Manejar adecuadamente los frontones agrega precisión. El atajo es agregar 2 pies a la altura de la pared en su cálculo inicial. El método exacto es medir el ancho del muro a dos aguas y su altura. Multiplica esos números. Dividir por dos. Esa es tu área triangular. Agréguelo al resto de los pies cuadrados.
Para las molduras, una regla general simple es un galón de pintura para molduras por cada seis galones de pintura para paredes. Si desea precisión, mida los pies lineales de puertas, ventanas y contraventanas. Para canaletas, trate un pie lineal como un pie cuadrado. Cincuenta pies de canalón equivalen a cincuenta pies cuadrados de pintura.
Revisa la etiqueta. Las tasas de cobertura varían. Algunas pinturas cubren 350 pies cuadrados por galón. Otros cubren 400. Confíe siempre en los datos específicos de la lata antes que en las reglas generales.
Notas de seguridad y preparación
Antes de comprar un galón, mire la superficie. La pintura no oculta nada. Amplifica las grietas.
Si está utilizando pintura alquídica en superficies previamente pintadas con látex, lije la película existente.

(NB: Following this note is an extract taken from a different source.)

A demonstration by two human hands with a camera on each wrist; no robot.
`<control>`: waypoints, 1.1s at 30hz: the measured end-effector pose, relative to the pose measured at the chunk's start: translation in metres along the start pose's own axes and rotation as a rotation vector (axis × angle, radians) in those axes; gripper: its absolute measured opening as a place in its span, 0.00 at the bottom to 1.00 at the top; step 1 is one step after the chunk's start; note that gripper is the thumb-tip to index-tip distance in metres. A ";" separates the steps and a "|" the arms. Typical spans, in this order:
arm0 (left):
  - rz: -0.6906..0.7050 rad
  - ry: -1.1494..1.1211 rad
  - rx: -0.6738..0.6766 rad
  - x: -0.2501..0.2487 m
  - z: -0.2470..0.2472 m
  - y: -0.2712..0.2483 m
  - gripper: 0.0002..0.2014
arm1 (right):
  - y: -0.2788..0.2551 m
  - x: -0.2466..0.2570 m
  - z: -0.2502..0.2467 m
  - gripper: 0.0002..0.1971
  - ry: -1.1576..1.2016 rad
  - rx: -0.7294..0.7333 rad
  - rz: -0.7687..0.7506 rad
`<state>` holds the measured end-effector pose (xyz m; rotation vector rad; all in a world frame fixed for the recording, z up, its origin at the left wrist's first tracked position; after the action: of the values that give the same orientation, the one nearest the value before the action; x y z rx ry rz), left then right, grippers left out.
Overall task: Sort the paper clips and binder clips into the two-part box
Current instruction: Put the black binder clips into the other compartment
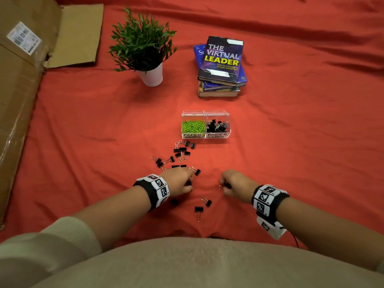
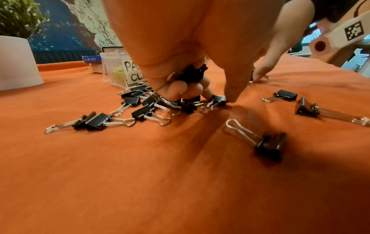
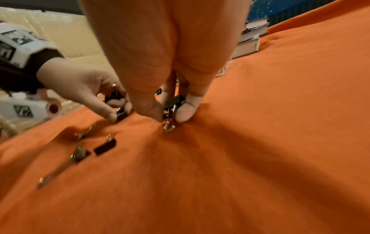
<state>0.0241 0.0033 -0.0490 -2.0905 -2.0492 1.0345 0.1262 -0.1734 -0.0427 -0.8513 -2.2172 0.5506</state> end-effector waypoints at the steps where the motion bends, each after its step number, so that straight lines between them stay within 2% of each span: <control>1: -0.006 -0.023 -0.016 0.000 -0.001 -0.001 0.12 | 0.001 0.001 -0.002 0.09 0.070 -0.002 0.025; 4: -0.069 -0.150 -0.098 0.000 -0.007 -0.001 0.11 | 0.007 0.008 0.000 0.05 0.358 0.086 0.139; 6: -0.133 -0.281 -0.168 0.001 -0.015 0.001 0.09 | 0.010 0.015 0.006 0.11 0.527 0.177 0.229; 8: -0.187 -0.412 -0.222 0.001 -0.025 0.005 0.09 | 0.012 0.020 0.011 0.13 0.572 0.207 0.268; 10: -0.210 -0.477 -0.272 0.002 -0.036 0.010 0.08 | 0.012 0.026 0.014 0.08 0.458 0.168 0.221; 12: -0.220 -0.508 -0.307 0.003 -0.047 0.016 0.07 | 0.009 0.035 0.017 0.03 0.239 0.112 0.103; 14: -0.232 -0.523 -0.327 0.002 -0.058 0.023 0.07 | 0.004 0.043 0.026 0.11 0.031 0.096 -0.027; 16: -0.231 -0.525 -0.346 0.000 -0.070 0.033 0.08 | -0.001 0.048 0.035 0.15 -0.088 0.095 -0.104; 19: -0.212 -0.507 -0.383 -0.007 -0.091 0.049 0.08 | -0.003 0.047 0.043 0.14 -0.164 0.081 -0.142; 22: -0.191 -0.439 -0.414 -0.015 -0.112 0.068 0.08 | -0.002 0.045 0.045 0.12 -0.141 0.059 -0.160; 25: -0.177 -0.343 -0.432 -0.025 -0.132 0.090 0.07 | 0.001 0.038 0.037 0.11 -0.019 0.032 -0.130; 28: -0.171 -0.282 -0.447 -0.028 -0.141 0.115 0.10 | 0.009 0.020 0.013 0.08 0.149 -0.074 -0.016; 32: -0.102 -0.149 -0.361 -0.029 -0.133 0.135 0.12 | 0.027 -0.009 -0.039 0.03 0.541 -0.232 0.179; 33: -0.087 -0.118 -0.333 -0.029 -0.129 0.136 0.13 | 0.032 -0.012 -0.055 0.05 0.608 -0.278 0.201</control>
<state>0.2073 0.0131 0.0007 -2.0982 -2.4982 0.8734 0.1863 -0.1522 -0.0298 -1.2079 -1.6751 0.0461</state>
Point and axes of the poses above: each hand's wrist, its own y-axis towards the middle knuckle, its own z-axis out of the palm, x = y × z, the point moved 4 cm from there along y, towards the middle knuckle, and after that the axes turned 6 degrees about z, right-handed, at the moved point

Proporciona un “diente” al que agarrarse la nueva capa. Si usa látex sobre aceite, primero debe imprimar. Utilice una imprimación adhesiva. Saltarse este paso es garantía de pelarla en uno o dos años.
Use un respirador si está lijando o rociando en un espacio confinado. La pintura vieja puede contener plomo. Pruébelo primero. Si da positivo, contrate a un profesional. No arriesgues tu salud por un trabajo de pintura rápido.
Mantenga sus cepillos en un balde de agua si usa látex. Si usa alquídicos, manténgalos en alcoholes minerales. Cambie el solvente si se vuelve demasiado espeso. Las herramientas sucias arruinan la buena pintura.
El trabajo no estará terminado hasta que la pintura esté seca. La pintura exterior tarda más en curar que la pintura interior. Mantenga a los niños y las mascotas alejados de las paredes durante al menos 24 a 48 horas. El endurecimiento completo puede tardar semanas. Si es posible, no laves la casa durante un mes. Deje que la película se estabilice.
Tienes los tipos de superficie identificados. Tienes la química entendida. Tienes las matemáticas resueltas. Ahora sólo necesitas la escalera. Y el clima para cooperar.